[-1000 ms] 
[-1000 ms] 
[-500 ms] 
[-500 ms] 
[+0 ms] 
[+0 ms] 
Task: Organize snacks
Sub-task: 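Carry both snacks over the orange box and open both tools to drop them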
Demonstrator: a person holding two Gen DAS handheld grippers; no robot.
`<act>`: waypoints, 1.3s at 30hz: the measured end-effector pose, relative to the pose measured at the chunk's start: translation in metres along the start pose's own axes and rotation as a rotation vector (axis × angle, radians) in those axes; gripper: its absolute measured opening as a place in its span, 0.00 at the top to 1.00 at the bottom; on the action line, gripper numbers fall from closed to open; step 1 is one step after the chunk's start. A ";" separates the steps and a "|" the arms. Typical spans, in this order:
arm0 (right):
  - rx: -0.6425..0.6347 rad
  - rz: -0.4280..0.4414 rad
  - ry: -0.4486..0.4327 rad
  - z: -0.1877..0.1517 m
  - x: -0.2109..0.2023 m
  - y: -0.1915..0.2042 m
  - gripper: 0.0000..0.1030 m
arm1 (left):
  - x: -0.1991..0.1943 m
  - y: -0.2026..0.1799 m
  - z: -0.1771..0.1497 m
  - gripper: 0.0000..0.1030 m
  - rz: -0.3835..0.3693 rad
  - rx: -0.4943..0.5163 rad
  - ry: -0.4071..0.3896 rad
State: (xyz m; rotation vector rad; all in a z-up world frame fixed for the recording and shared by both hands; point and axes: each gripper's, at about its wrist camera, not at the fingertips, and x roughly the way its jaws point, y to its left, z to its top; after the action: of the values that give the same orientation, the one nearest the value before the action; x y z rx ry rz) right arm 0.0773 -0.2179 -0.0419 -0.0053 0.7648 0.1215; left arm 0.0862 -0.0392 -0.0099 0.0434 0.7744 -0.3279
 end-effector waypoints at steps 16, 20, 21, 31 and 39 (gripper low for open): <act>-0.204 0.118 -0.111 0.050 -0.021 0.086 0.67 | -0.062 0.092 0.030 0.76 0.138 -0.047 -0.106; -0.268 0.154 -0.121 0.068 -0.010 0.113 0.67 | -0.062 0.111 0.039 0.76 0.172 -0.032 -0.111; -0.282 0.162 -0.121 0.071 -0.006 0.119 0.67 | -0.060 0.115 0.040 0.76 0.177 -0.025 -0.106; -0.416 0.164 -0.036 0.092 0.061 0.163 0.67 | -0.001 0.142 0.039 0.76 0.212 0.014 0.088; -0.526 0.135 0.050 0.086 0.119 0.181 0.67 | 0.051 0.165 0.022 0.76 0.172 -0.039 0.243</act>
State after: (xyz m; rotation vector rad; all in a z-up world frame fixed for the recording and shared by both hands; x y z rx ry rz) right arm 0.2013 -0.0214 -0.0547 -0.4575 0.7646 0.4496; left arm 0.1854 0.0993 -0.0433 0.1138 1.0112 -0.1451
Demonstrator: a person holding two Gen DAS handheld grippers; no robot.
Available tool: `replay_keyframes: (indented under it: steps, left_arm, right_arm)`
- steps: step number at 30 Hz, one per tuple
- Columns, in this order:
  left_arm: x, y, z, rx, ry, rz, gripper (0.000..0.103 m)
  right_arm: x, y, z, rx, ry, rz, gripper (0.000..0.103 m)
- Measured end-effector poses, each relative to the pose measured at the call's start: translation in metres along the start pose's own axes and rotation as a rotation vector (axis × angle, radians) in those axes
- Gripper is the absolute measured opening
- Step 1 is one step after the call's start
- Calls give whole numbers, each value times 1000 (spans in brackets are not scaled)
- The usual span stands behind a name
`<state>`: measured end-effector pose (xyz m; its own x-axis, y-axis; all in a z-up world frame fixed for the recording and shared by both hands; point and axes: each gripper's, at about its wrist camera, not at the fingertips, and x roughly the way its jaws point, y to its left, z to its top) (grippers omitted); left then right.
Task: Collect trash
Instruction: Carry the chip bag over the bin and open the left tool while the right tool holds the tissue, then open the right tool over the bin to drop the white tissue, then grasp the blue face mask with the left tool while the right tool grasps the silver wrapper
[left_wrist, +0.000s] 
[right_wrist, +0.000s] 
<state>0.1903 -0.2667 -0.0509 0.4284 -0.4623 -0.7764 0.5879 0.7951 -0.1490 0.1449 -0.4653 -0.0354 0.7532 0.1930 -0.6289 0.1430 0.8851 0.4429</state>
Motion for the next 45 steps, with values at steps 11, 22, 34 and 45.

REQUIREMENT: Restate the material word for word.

SOLUTION FOR THIS TASK:
[-1000 ms] 
[-1000 ms] 
[-500 ms] 
[-500 ms] 
[+0 ms] 
[+0 ms] 
Task: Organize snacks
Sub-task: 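Carry both snacks over the orange box and open both tools to drop them
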Demonstrator: a person holding two Gen DAS handheld grippers; no robot.
`<act>`: waypoints, 1.3s at 30hz: the measured end-effector pose, relative to the pose measured at the chunk's start: translation in metres along the start pose's own axes and rotation as a rotation vector (axis × angle, radians) in those axes; gripper: its absolute measured opening as a place in its span, 0.00 at the top to 1.00 at the bottom; on the action line, gripper numbers fall from closed to open; step 1 is one step after the chunk's start. A ";" separates the steps and a "|" the arms. Typical spans, in this order:
arm0 (right):
  - rx: -0.6425..0.6347 rad
  - rz: -0.4280..0.4414 rad
  - ry: -0.4486..0.4327 rad
  - z: -0.1877..0.1517 m
  - x: -0.2109..0.2023 m
  - y: -0.1915..0.2042 m
  - gripper: 0.0000..0.1030 m
arm1 (left):
  - x: -0.1991..0.1943 m
  - y: -0.2026..0.1799 m
  - z: -0.1771..0.1497 m
  - gripper: 0.0000..0.1030 m
  - rz: -0.3835..0.3693 rad
  - rx: -0.4943..0.5163 rad
  - ry: -0.4071..0.3896 rad
State: (xyz m; rotation vector rad; all in a z-up world frame fixed for the recording and shared by both hands; point and axes: each gripper's, at about its wrist camera, not at the fingertips, and x roughly the way its jaws point, y to its left, z to its top; after the action: of the values that give the same orientation, the one nearest the value before the action; x y z rx ry rz) right arm 0.0773 -0.2179 -0.0419 -0.0053 0.7648 0.1215; left arm 0.0862 -0.0392 -0.0099 0.0434 0.7744 -0.3279
 end-effector waypoints at steps 16, 20, 21, 31 and 39 (gripper low for open): <act>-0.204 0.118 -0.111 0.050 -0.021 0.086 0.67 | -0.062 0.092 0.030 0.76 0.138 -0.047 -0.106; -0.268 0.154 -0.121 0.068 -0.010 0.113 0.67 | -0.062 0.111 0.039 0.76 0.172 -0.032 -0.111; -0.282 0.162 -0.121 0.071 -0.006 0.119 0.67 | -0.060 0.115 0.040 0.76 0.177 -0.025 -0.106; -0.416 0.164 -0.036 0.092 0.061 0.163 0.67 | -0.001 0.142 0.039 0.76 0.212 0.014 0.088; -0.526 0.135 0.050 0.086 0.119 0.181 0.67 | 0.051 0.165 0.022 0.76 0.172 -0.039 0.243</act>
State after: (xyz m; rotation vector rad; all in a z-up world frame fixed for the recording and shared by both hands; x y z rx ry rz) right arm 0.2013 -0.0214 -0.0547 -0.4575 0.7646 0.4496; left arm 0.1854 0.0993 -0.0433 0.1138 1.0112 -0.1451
Demonstrator: a person holding two Gen DAS handheld grippers; no robot.
Available tool: `replay_keyframes: (indented under it: steps, left_arm, right_arm)`
- steps: step number at 30 Hz, one per tuple
- Columns, in this order:
  left_arm: x, y, z, rx, ry, rz, gripper (0.000..0.103 m)
  right_arm: x, y, z, rx, ry, rz, gripper (0.000..0.103 m)
- Measured end-effector poses, each relative to the pose measured at the call's start: translation in metres along the start pose's own axes and rotation as a rotation vector (axis × angle, radians) in those axes
- Gripper is the absolute measured opening
- Step 1 is one step after the call's start
- Calls give whole numbers, each value times 1000 (spans in brackets are not scaled)
- The usual span stands behind a name
`<state>`: measured end-effector pose (xyz m; its own x-axis, y-axis; all in a z-up world frame fixed for the recording and shared by both hands; point and axes: each gripper's, at about its wrist camera, not at the fingertips, and x roughly the way its jaws point, y to its left, z to its top) (grippers omitted); left then right.
Task: Collect trash
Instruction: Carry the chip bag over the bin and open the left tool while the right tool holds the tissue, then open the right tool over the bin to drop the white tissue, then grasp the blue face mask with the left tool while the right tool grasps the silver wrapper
[left_wrist, +0.000s] 
[right_wrist, +0.000s] 
<state>0.1903 -0.2667 -0.0509 0.4284 -0.4623 -0.7764 0.5879 0.7951 -0.1490 0.1449 -0.4653 -0.0354 0.7532 0.1930 -0.6289 0.1430 0.8851 0.4429</state>
Motion for the next 45 steps, with values at steps 11, 22, 34 and 45.

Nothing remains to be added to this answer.